ABOUT THIS EXERCISE: Output all of the lines below exactly, and leave out each image.

DATA SHOWN:
━━━
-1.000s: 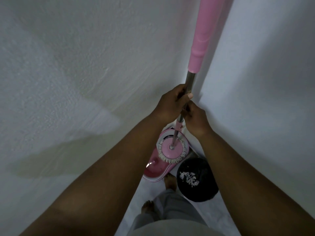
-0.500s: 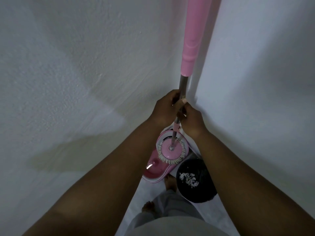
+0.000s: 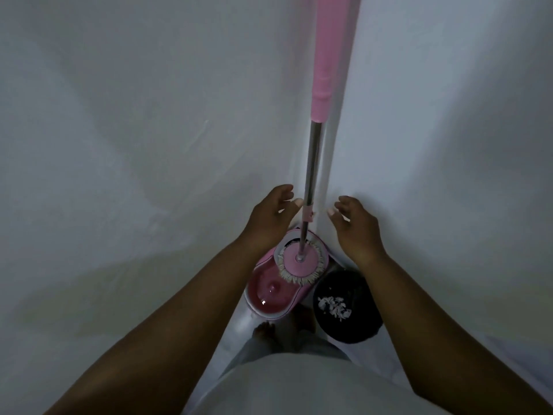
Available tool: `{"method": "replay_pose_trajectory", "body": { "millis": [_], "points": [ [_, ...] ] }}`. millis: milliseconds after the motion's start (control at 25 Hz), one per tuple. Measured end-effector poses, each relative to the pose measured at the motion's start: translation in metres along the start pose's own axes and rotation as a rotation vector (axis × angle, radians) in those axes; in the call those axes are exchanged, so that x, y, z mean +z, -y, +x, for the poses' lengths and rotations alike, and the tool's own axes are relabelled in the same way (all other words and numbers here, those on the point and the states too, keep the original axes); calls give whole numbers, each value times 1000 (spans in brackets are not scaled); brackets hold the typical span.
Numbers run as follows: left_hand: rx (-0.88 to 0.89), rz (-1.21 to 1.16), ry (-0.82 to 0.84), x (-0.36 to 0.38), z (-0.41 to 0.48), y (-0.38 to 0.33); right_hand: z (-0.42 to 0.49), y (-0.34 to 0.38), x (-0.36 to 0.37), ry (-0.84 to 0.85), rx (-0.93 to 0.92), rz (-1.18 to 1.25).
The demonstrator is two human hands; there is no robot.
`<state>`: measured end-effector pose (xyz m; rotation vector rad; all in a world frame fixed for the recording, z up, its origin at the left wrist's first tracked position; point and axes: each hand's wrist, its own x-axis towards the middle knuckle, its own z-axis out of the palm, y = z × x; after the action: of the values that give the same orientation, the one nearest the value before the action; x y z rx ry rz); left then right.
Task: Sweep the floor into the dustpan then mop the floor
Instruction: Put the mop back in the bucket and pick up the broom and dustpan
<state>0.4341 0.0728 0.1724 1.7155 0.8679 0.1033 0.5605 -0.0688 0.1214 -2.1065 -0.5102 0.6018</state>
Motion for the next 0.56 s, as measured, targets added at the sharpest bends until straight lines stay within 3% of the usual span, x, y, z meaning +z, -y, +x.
{"method": "replay_pose_trajectory", "body": {
  "millis": [280, 560],
  "points": [
    [162, 81, 275, -19, -81, 37, -136, -3, -10, -75, 46, 18],
    [93, 140, 546, -16, -147, 107, -281, -33, 22, -217, 262, 212]
  ]
}}
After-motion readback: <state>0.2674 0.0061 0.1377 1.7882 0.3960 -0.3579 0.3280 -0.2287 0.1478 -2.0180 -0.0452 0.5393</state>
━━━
RESULT OF THE TASK:
-1.000s: 
-0.500s: 
+0.000s: 
Available tool: `{"method": "replay_pose_trajectory", "body": { "millis": [_], "points": [ [_, ...] ] }}`. millis: milliseconds after the motion's start (control at 25 Hz), one per tuple. Measured end-effector poses, each relative to the pose measured at the motion's start: translation in metres along the start pose's own axes and rotation as a rotation vector (axis × angle, radians) in those axes; in the call those axes are exchanged, so that x, y, z mean +z, -y, +x, for the poses' lengths and rotations alike, and the tool's own axes are relabelled in the same way (all other words and numbers here, those on the point and the states too, keep the original axes); calls give whole numbers, each value times 1000 (spans in brackets are not scaled); brackets hold the typical span.
Numbers run as follows: left_hand: rx (-0.88 to 0.89), rz (-1.21 to 1.16), ry (-0.82 to 0.84), x (-0.36 to 0.38), z (-0.41 to 0.48), y (-0.38 to 0.33); right_hand: z (-0.42 to 0.49), y (-0.34 to 0.38), x (-0.36 to 0.37), ry (-0.84 to 0.85), rx (-0.93 to 0.92), rz (-1.18 to 1.25).
The demonstrator is two human hands; there is no robot.
`<state>`: measured end-effector pose (xyz m; rotation vector rad; all in a world frame fixed for the recording, z up, its origin at the left wrist's first tracked position; point and axes: each hand's wrist, its own x-axis towards the middle knuckle, its own z-axis out of the palm, y = z × x; after the action: of the values that give the same orientation, the one nearest the value before the action; x y z rx ry rz); left then right.
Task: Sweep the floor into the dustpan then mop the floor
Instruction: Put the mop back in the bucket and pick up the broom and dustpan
<state>0.4341 0.0728 0.1724 1.7155 0.8679 0.1033 0.5605 -0.0688 0.1214 -2.1065 -0.5102 0.6018</state>
Motion for the next 0.56 s, as measured, targets added at the sharpest bends until straight lines stay within 3% of the usual span, x, y, z meaning +z, -y, +x.
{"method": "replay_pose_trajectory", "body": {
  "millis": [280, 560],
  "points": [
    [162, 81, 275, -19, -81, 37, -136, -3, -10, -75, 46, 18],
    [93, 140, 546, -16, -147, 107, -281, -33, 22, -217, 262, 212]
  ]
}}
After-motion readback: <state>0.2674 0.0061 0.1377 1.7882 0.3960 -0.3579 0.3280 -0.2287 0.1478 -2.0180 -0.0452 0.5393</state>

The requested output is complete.